As a kid, I always idolized my older brother, Kevin. Some of my favourite childhood memories are spending time with him.
I remember playing baseball outside in our front yard. We didn't have a bat, so we used a large stick with a massive spike on it. We didn't have a baseball either, just a gross partially-decomposed nerf ball that let off a cloud of noxious dust when we hit it. We didn't have clear bases too, just vaguely defined areas that were "safe." It was so much fun, even though he always won.
Kevin also got me into hockey. I remember lying downstairs across opposite sides of the couch, and he'd explain what an offside meant and why the Montreal Canadians were the best team, and during intermissions we'd have "foot-wars" and try to push each other off the couch with our feet. Again, I didn't mind that he always won.

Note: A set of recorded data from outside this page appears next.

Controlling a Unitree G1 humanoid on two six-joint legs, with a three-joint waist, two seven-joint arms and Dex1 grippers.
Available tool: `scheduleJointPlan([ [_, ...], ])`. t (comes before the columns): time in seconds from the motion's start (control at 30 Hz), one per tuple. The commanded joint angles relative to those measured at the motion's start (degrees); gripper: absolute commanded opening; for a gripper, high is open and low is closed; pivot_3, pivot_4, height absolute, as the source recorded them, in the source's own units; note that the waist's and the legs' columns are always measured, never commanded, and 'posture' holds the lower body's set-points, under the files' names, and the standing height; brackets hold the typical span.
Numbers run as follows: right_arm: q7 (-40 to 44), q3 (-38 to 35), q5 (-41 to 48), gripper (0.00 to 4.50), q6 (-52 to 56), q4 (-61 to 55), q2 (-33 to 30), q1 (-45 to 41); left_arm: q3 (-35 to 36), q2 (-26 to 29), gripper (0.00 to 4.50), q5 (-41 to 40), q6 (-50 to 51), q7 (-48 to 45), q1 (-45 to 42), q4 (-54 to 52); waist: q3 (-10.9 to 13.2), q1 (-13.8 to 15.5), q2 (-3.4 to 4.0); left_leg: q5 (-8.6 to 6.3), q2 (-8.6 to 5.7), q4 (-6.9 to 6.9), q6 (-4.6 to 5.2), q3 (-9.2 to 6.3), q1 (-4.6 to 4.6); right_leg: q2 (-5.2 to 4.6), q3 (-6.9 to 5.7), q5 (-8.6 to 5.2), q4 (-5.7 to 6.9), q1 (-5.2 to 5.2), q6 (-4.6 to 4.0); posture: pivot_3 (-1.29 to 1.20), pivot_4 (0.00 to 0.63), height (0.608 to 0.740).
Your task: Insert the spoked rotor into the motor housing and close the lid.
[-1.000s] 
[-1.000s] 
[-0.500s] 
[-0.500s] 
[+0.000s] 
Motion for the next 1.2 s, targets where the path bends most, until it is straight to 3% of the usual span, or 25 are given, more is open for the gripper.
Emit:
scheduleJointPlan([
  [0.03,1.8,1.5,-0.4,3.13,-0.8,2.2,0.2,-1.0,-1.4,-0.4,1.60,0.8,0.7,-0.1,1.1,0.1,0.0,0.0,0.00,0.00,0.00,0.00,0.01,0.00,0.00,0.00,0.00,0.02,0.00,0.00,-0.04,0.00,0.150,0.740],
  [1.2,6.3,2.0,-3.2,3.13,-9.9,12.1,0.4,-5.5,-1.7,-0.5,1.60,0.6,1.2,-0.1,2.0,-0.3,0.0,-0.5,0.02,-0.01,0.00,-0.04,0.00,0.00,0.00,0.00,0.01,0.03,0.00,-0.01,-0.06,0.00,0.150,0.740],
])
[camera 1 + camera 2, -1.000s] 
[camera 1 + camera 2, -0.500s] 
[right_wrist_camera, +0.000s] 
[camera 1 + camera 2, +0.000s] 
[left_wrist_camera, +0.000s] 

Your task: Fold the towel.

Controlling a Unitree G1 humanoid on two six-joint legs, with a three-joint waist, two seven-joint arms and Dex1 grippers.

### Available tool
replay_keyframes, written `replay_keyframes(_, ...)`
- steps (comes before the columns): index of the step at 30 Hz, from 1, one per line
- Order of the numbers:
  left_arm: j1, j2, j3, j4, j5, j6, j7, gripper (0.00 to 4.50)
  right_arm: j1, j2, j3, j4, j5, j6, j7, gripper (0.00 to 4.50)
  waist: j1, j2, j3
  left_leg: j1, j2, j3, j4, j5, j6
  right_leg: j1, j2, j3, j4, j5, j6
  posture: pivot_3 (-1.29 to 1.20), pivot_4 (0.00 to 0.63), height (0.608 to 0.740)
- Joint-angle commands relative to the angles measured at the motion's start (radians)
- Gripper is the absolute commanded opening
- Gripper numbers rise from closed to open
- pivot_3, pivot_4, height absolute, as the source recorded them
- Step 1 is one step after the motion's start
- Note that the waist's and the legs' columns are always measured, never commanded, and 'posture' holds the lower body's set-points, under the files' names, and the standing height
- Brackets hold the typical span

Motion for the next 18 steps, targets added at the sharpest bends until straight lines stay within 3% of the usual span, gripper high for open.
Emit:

My brother was also the first person to get me into video games. He had a SNES, NES and an Xbox, and we played Killer Instinct, Mario 3, and Halo together. Once dad let me play on the big computer downstairs, we played Starcraft, Age of Empires, Master of Orion and Diablo as well, yelling strategies at each other across the basement. He always won.
Kevin and I were always really close. Closer than Sarah and I were, and she knew it.
It's not that we didn't try to include her in our gaming sessions, but I can only remember a handful of times she would join us. And when she did, the chemistry was different. I didn't have as much fun as when it was just Kevin and I playing, and she must have recognised that.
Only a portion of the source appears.